Блажь прошла, когда черноглазая мамаша бесчисленного семейства — объемный визгливый сверток цветных шалей — сунула мне в руку ржаную лепешку, как и остальным детям. Сердце екнуло: неужели дар иссяк? А я просто уснул, не умел еще во сне защиту ставить.
Она заговорила на своем тарабарском, но видя, что не понимаю, перешла на всеобщий:
— Ай, маладца, глаза умеешь отводить. Даже Мафиза не сразу заметила чужака. Мафиза — это я. Ты чей?
— Свой.
— Хорошо сказал, парень. Держись нас, не пропадешь. Как зовут?
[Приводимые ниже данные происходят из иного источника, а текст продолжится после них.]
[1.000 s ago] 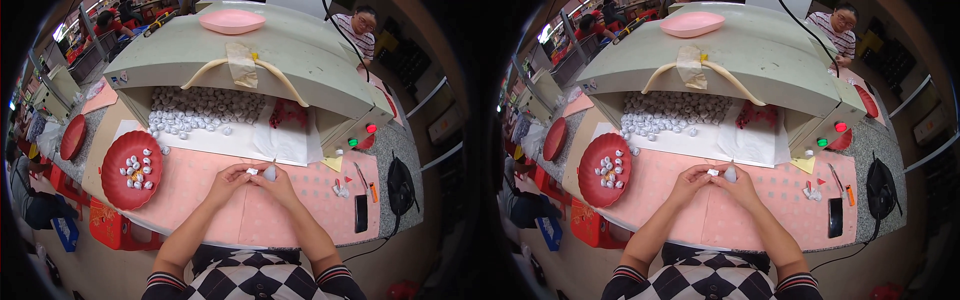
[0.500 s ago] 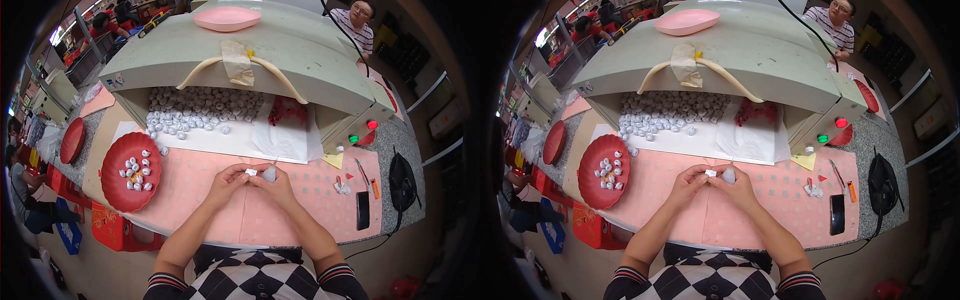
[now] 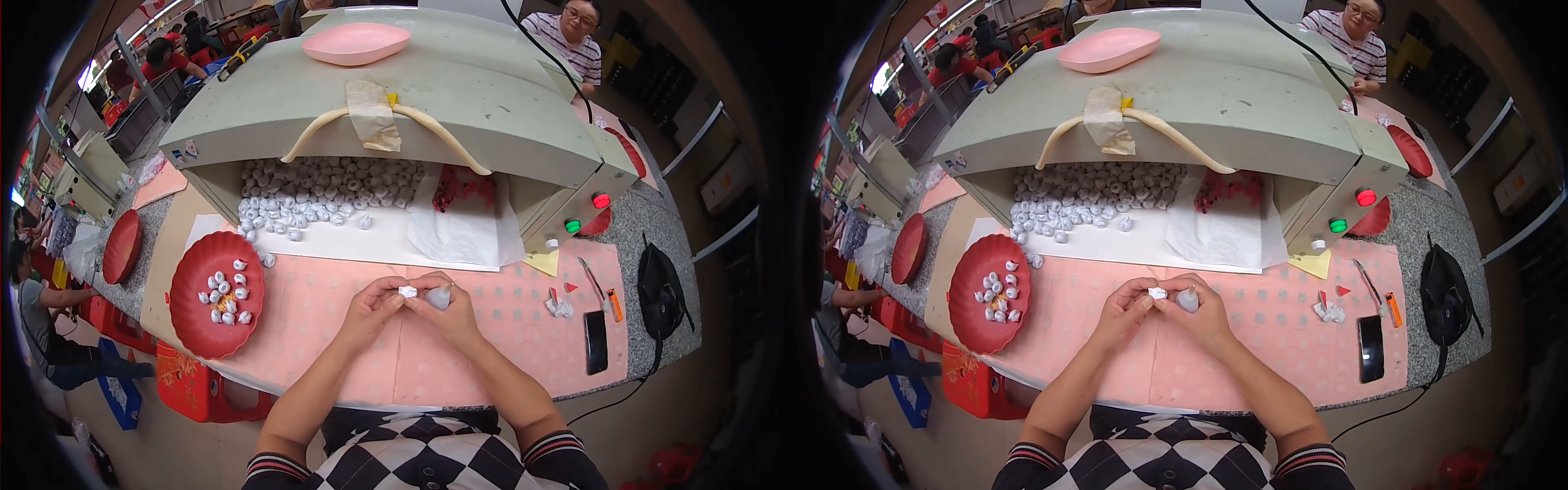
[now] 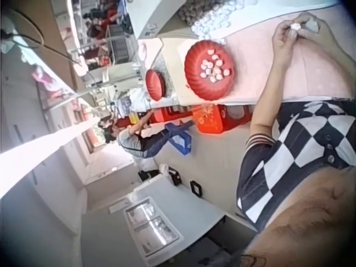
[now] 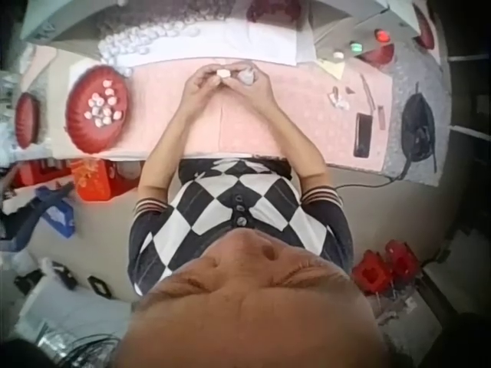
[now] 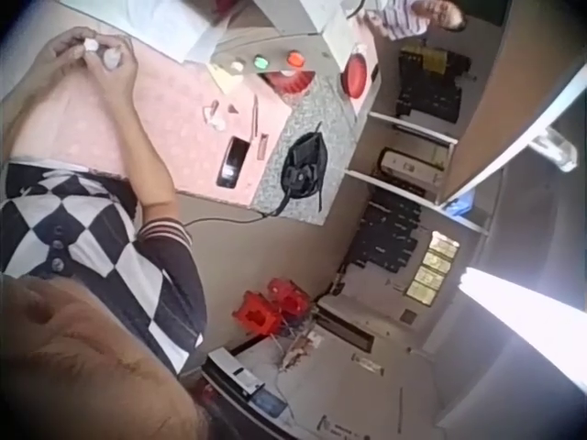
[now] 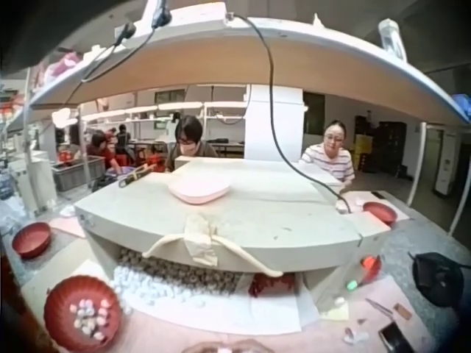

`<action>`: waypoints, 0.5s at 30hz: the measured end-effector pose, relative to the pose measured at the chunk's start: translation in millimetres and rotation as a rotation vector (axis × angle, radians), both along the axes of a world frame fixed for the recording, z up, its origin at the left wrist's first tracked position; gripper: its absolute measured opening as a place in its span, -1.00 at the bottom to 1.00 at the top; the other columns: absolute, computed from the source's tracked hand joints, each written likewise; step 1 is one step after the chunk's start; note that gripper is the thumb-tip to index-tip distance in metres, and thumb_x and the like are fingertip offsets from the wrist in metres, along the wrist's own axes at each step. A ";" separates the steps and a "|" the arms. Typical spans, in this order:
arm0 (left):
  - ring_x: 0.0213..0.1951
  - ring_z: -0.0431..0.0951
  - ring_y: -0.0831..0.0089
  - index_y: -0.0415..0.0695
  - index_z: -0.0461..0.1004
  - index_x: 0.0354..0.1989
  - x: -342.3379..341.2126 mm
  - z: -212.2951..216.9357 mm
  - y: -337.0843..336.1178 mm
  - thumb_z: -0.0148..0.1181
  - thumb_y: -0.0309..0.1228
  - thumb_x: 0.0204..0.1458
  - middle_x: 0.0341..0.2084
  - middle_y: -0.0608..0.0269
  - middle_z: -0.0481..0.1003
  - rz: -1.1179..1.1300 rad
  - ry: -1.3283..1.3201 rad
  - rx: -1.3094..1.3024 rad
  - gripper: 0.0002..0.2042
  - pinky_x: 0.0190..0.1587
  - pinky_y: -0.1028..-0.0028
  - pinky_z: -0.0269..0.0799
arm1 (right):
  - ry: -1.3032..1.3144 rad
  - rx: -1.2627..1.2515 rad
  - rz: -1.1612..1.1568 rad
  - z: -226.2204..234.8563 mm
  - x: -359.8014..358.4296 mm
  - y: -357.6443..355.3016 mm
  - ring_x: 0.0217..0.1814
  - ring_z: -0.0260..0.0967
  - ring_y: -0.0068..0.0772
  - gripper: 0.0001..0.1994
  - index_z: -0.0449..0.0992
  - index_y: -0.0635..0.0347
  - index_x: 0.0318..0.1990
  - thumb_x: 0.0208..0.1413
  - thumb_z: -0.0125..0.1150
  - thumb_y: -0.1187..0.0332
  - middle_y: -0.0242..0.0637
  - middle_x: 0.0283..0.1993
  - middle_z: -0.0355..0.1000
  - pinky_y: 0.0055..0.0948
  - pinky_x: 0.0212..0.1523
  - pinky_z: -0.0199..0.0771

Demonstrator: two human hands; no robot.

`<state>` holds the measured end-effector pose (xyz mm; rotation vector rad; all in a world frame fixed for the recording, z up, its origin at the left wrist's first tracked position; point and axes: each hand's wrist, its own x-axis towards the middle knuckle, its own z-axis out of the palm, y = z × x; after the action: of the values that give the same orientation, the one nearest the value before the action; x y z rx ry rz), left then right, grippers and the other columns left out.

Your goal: The recorder is assembling small white plastic components by joining parts and applying liquid glue at a factory workstation.

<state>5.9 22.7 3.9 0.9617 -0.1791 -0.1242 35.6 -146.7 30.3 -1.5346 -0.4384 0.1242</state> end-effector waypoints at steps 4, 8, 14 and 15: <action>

— А никто и не зовет, — увильнул я.
Мафиза приняла меня в семью под именем Сархи, а свое родное имя Даниэль я постарался забыть. Назвался я ей Фредериком (так звали моего соседа по парте в деревенской школе), а фамилию позаимствовал с завернутого в обрывок газеты кулька семечек — Кабона.
Два года с кочевниками слонялся. Где только не побывал — десятки городов слились в один сплошной вокзал-рынок-вокзал.
Чему только не научился: драться в первую очередь, профессионально воровать — во вторую, убалтывать любого лоха — в третью.
Главное — голодать перестал и спокойно дар оттачивал. Научить меня магии, конечно, никто не мог, но у племени ронен (самоназвание этих кочевников) тоже особый дар был, сродни моему. Умели они мозги так засорить, что ступор наступал, и тогда они брали тепленьких наших сограждан и потрошили, как хотели, в фигуральном, а иногда и физическом смысле.
И вы только представьте, о чем я дико тосковать начал? О школе! О папе-маме и не переставал.
Из табора тоже ушел, как колобок клятый.
Вежливо раскланялся. Отпустили, но сказали, что должок за мной, придут когда-нибудь взять. А я им — что давно должок свой за ту лепешку и все остальные отработал, но придут за помощью — не откажу. Мафиза гордилась мной потом, как родная мать.
Решил ехать в столицу, куда табор и близко не пускали.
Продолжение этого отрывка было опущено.